WORK TO COMPLETE: Copy each line that contains the string "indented", taking them from the material.

SOURCE INFORMATION:

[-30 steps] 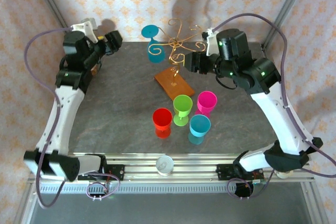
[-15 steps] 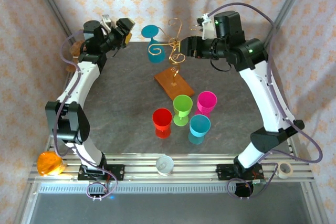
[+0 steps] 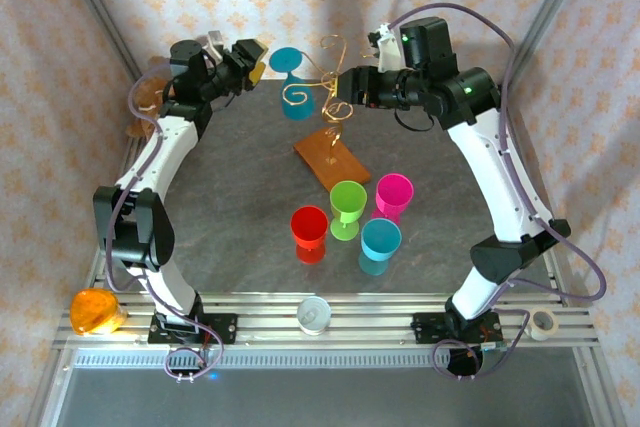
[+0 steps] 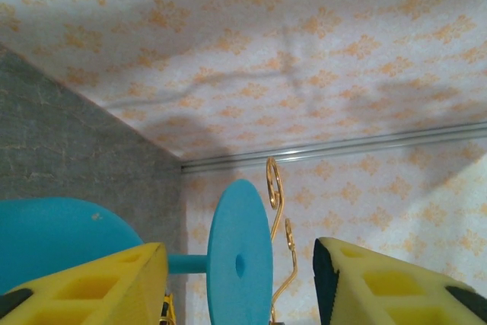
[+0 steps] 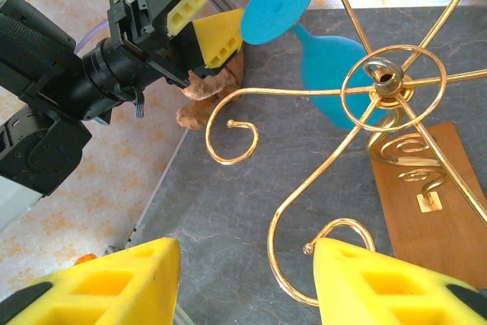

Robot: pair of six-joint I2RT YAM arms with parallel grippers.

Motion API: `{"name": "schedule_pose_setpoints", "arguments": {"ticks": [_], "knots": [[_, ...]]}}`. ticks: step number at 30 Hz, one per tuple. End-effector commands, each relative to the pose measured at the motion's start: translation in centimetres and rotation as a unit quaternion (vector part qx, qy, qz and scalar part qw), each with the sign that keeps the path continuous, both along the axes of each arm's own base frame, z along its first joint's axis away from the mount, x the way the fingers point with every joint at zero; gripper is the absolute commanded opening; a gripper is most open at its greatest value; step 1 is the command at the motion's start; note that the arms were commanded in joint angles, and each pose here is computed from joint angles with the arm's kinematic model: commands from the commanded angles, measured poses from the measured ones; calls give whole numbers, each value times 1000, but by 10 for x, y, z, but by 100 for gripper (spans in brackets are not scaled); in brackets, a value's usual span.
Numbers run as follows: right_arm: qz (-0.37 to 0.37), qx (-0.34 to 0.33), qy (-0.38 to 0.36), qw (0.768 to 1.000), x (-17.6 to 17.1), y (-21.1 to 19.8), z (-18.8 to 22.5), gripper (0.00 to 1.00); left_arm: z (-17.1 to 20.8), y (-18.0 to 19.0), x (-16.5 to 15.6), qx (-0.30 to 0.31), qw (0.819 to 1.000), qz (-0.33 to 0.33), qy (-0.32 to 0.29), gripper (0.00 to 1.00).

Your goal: Take the wine glass off the wine glass rack

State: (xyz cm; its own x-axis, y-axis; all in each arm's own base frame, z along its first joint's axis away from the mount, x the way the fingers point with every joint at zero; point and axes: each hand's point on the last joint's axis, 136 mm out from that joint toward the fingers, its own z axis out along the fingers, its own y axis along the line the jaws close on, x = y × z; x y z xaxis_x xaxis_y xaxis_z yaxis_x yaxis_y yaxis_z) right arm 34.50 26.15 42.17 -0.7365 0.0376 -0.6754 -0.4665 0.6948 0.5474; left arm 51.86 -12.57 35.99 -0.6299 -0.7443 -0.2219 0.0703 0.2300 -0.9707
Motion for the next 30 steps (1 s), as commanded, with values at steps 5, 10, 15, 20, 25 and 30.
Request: {"name": "schedule_pose_setpoints", "arguments": {"ticks": [5,10,15,20,25,30], "knots": [[1,12,-13,1000,-5,-4,13,50,22,-18,-9,2,999,-25,-37,44],[2,11,-14,1000,-8,-5,13,50,14,-20,-9,3,999,-24,-28,42],[4,8,-16,1000,-10,-6,13,50,17,-20,-7,2,999,-23,-32,41],[5,7,-16,1000,-9,-6,12,50,16,-20,-6,6,999,-23,-30,37],[5,6,-15,1000,-9,-6,11,50,12,-21,-3,5,999,-24,-25,34],[4,4,-16,1000,-9,-6,11,50,8,-22,-1,2,999,-24,-23,33]]}}
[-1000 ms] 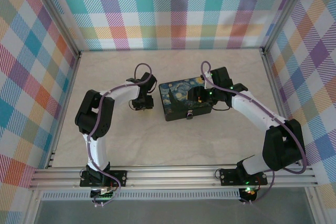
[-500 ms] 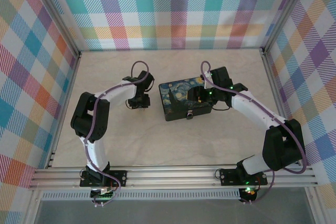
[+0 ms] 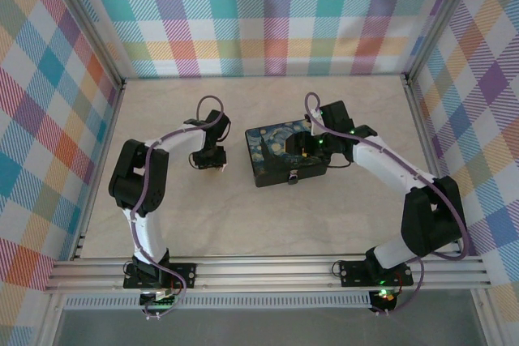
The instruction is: Unlock the padlock with the key
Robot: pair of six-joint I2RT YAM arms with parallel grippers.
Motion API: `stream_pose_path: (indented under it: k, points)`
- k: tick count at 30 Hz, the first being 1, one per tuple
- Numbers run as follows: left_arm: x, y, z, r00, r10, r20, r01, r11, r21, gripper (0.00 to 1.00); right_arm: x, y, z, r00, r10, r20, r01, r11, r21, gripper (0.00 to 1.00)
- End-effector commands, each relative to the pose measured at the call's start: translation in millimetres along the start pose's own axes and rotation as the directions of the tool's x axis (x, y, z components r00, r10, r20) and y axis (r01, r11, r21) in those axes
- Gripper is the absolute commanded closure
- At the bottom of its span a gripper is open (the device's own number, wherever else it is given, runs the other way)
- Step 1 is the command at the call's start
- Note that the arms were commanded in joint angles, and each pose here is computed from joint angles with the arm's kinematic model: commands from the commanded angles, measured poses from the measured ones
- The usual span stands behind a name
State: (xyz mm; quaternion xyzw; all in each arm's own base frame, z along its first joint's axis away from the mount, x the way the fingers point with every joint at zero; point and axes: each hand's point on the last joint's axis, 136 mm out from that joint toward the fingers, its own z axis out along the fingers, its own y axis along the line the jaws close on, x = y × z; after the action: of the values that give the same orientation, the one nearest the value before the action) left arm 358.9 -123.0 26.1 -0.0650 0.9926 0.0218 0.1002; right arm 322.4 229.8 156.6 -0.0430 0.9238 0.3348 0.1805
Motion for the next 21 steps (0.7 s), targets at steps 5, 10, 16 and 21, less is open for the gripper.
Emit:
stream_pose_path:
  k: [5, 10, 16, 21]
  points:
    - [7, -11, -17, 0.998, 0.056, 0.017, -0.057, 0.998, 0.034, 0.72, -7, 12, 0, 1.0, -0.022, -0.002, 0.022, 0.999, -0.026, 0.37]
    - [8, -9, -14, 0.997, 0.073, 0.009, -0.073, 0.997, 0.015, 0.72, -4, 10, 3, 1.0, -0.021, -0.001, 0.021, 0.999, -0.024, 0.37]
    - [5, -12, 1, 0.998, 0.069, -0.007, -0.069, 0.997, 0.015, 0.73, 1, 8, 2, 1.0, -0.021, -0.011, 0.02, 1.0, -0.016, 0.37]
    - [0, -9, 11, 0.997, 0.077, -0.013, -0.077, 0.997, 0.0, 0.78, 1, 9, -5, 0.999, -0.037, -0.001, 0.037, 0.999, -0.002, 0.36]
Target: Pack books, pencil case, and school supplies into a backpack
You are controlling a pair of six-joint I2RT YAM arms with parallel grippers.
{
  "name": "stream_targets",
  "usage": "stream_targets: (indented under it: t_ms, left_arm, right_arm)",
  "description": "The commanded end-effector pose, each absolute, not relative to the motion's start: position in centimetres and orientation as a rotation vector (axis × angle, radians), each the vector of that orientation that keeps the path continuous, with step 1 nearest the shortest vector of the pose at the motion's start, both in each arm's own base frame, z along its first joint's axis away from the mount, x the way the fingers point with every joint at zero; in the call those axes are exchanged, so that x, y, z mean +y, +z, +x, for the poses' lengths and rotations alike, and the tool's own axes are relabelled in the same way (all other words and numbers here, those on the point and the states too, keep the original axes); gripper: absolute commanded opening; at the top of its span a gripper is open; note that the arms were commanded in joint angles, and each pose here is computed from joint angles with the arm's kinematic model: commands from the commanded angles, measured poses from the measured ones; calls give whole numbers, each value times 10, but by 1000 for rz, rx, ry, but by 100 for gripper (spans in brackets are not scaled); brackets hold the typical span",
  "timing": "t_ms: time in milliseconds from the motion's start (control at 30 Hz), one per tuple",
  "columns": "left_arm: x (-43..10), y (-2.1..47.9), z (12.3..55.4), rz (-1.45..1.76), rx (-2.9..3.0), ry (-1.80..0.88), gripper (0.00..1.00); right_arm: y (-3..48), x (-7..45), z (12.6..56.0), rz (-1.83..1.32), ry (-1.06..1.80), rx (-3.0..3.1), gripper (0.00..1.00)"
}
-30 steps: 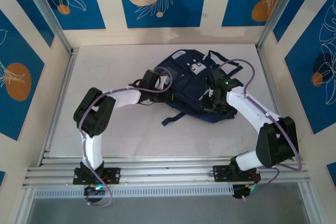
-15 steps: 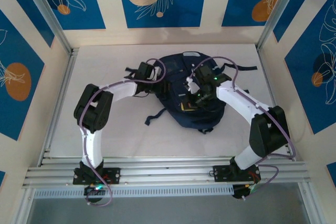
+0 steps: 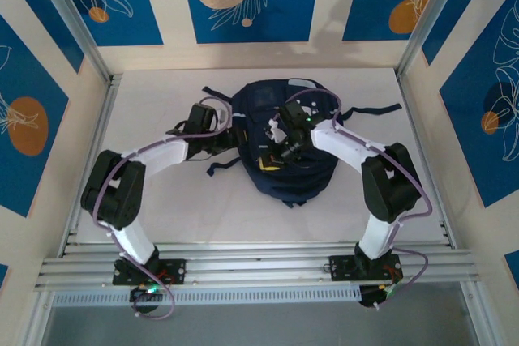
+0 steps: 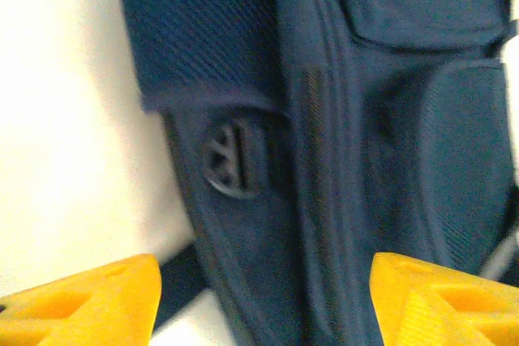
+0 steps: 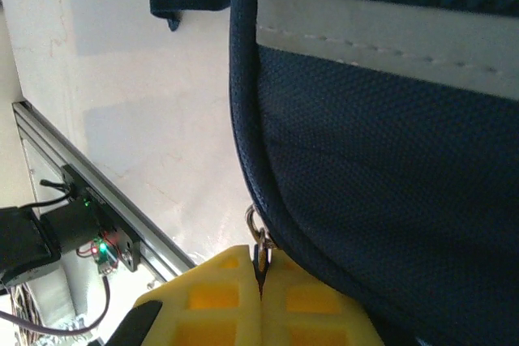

ANSWER TO THIS PROBLEM:
Motion API: `stream_pose_path: (indented under it: k, points)`
  "usage": "stream_targets: (indented under it: t_ms, left_arm, right_arm)",

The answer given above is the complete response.